Sea spray icing

Sea spray icing

Top image: Anton Kulyakhtin at his field site near the Longyearbyen harbour. Photo: Eva Therese Jenssen/UNIS.

Sea spray icing is a dominant source of ice accumulation on ships and offshore installations and can be quite dangerous. PhD student Anton Kulyakhtin (24) from Russia performs field measurements in Longyearbyen which will be used for validation of a future 3D-model predicting ice accumulation on ships and floating structures.

24 May 2011
Text: Eva Therese Jenssen /UNIS

The activity level in Arctic waters is expected to increase significantly over the next decades. Oil- and gas explorations and increased shipping activity will introduce many new ships and offshore constructions in these waters.

More traffic in ice infested waters will expose vessels and offshore platforms to icing events. Icing on structures may occur when the air temperature is lower than the freezing point of sea water. Freezing of sea spray is generated when the ship’s hull slams an oncoming wave or waves slam into structures.

Proper predictions needed
Sea spray icing is a dominant source of ice accumulation on ships and offshore installations and can be quite dangerous. Icing on ships can in extreme cases affect the vessel’s stability and may cause ships to capsize and sink. But it is not only a danger to ships, it is also a challenge for marine operations and crews onboard ships. Icing on deck makes its surface slippery, thus work on deck becomes difficult and dangerous.

To reduce the risk of icing events, proper predictions of icing conditions is needed. Icing modelling can help predict the ice accumulation rate and be a helpful tool in designing of ships and rigs. This can help save ships and human lives.

The ultimate goal is to create a new 3D ice accretion model. This model is to be used for the production of a large scale model for the prediction of icing on ships and offshore structures.

Anton Kulyakhtin.

Anton Kulyakhtin. Photo: Eva Therese Jenssen/UNIS.

Small-scale measurements in Longyearbyen
This is what Anton Kulyakhtin’s PhD project is all about. The NTNU and UNIS student has been spending the last couple of months performing small scale measurements in the Longyearbyen harbour area.

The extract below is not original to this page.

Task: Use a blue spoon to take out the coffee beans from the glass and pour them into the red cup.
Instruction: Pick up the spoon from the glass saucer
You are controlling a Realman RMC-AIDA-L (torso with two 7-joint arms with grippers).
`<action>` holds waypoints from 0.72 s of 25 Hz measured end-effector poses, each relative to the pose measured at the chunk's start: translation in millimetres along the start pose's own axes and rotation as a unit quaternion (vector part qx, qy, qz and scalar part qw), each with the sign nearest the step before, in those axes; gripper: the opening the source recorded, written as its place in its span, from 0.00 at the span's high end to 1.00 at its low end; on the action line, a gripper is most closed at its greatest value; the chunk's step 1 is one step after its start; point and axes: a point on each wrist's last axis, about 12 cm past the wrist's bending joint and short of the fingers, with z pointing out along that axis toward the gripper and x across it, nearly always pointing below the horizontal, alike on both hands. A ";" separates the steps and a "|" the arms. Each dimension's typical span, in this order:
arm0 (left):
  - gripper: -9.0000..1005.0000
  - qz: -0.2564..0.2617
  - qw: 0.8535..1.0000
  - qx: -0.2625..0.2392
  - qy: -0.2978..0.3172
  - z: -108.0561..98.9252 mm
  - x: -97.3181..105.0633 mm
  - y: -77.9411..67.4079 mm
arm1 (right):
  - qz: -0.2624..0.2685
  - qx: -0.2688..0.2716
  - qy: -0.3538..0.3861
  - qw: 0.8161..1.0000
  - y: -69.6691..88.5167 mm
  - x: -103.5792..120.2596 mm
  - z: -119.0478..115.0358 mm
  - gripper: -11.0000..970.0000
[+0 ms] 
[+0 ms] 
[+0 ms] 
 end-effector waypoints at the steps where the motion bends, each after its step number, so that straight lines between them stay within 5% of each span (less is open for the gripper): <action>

The construction set up in the harbour is designed by Kulyakhtin and professor Sveinung Løset. The cylinder is designed to modulate a ship rail. The construction pumps up sea water to spray water on the cylinder within a distance of about 5 m.

In addition, Kulyakhtin measures the weather conditions. For instance, the wind defines the amount of water sprayed and the temperature influences the ice formation.

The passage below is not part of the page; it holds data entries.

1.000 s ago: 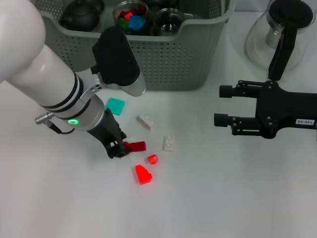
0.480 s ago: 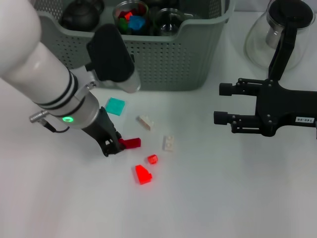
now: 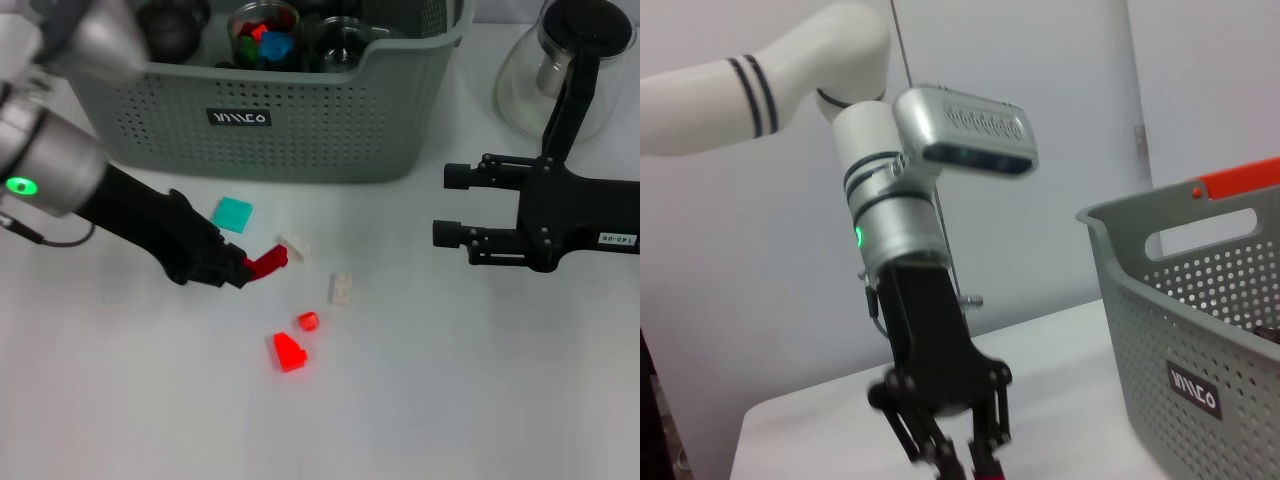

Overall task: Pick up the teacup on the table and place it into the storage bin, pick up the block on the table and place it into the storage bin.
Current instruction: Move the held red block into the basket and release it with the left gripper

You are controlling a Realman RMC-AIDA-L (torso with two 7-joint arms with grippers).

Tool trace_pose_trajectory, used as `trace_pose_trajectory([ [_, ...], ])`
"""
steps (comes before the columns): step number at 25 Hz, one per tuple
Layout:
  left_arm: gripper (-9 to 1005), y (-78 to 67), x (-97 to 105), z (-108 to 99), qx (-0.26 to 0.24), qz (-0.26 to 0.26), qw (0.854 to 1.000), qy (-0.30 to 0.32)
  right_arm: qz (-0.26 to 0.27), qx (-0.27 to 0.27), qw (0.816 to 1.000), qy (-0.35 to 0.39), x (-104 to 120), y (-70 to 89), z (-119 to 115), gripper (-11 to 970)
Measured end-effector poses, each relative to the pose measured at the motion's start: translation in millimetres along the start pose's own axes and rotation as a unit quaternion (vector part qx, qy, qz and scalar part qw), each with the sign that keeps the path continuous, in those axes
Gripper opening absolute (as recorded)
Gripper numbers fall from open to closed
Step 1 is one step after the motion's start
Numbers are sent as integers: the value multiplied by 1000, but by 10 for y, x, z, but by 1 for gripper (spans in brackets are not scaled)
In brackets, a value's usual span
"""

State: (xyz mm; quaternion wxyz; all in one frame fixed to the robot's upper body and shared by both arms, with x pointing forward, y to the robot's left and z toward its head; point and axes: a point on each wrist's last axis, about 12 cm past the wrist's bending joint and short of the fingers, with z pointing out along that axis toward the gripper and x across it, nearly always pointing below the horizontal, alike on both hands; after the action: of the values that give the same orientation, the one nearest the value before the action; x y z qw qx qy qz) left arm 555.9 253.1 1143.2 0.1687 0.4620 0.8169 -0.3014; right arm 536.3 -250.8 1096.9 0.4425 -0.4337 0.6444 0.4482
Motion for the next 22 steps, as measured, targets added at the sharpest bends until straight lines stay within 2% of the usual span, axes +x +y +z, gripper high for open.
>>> trace_pose_trajectory([
  [3, 233, 92, 191, -199, 70, -4, 995, -73, 0, 0, 1000, 0, 0, 0, -1, 760],
  [6, 233, 133, 351, -360, 121, -4, 980, -156, 1, 0, 1000, 0, 5, 3, -2, 760],
  [9, 233, 139, 421, -487, 134, -4, 963, -234, 1, 0, 1000, 0, 10, 7, -4, 760],
  [12, 233, 124, 404, -576, 131, -1, 945, -300, 0, -1, 1000, 0, 9, 6, -2, 760],
  [16, 233, 123, 239, -756, 136, -7, 904, -405, -2, -1, 1000, 2, 4, 3, -3, 760],
  [18, 233, 149, 125, -844, 136, -15, 893, -428, -2, -2, 1000, 3, 3, 4, 0, 761],
  [20, 233, 211, -60, -981, 122, -40, 889, -440, -2, -3, 1000, 3, 5, 6, 5, 761],
  [22, 233, 278, -258, -1094, 97, -65, 892, -436, -1, -4, 1000, 4, 6, 9, 11, 761],
])
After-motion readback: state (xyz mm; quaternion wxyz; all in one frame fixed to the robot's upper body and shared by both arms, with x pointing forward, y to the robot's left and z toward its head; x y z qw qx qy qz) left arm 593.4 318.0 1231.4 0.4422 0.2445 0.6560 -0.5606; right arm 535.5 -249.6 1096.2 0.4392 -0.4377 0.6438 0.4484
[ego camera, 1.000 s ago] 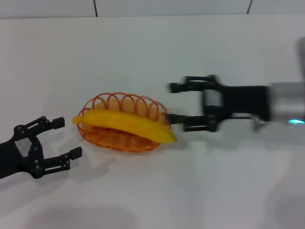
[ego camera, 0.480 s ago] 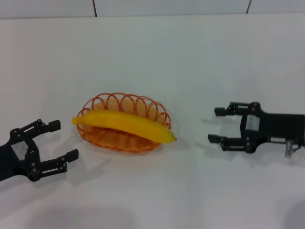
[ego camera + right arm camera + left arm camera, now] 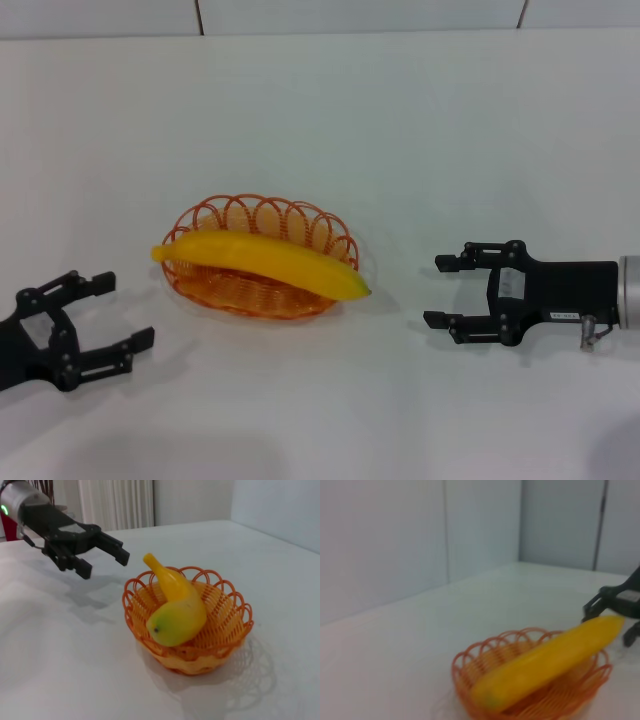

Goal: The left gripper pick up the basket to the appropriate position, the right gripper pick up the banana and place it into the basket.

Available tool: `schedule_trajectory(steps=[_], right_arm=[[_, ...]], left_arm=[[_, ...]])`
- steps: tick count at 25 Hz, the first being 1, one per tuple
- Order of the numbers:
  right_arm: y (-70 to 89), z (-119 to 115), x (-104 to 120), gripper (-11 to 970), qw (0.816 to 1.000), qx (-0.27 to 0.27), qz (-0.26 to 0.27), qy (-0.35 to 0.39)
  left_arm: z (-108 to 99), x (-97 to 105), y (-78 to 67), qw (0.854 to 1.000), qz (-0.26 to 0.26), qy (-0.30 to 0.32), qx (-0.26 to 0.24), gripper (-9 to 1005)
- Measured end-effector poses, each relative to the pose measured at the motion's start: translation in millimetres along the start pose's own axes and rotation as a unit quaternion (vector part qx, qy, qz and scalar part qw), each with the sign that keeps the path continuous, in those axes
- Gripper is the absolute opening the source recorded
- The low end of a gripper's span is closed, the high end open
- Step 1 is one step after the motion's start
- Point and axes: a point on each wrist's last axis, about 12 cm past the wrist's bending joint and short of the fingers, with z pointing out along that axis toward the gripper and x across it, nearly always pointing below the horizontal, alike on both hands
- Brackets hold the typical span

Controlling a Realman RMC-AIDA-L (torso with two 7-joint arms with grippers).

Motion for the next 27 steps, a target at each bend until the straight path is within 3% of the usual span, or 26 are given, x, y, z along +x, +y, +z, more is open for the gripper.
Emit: schedule_trajectory(steps=[27], right_arm=[[-3.9,3,-10,740,1.0,-0.002,-0.002,-0.024]], left_arm=[[3,-3,4.7,1.0,0.005,0.0,-0.004,892]])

He is also investigating the salinity of the ice and the ice density. The density of atmospheric icing is lighter, with the ice having a lot of air bubbles inside the ice, whereas the icing from sea water is denser due to the high salt content and less porosity.

 

Icing model
The data collected will now be analyzed. He will conduct similar field experiments at the end of the year to get more data for a future model.

-The ultimate goal is to develop a model that will describe ice build-up on ships and large structures, and predict how much ice will accumulate due to the weather conditions. When should a ship set sails so to speak and when should it stay in the harbour, Kulyakhtin explains.

-The model will be basic, a simple model for simple structures. In the longer run, hopefully we will develop more complex models that can simulate icing on all types of ships or large offshore structures, Kulyakhtin says.

The PhD project is expected to be completed in 2012. Anton Kulyakhtin wants to thank the Harbour Authorities in Longyearbyen for being very helpful in facilitating the experiments.

Field site, Longyearbyen

The construction set up in the harbour. The cylinder (right) is designed to modulate a ship rail. The construction (left) pumps up sea water to spray water on the cylinder. Photo: Eva Therese Jenssen/UNIS.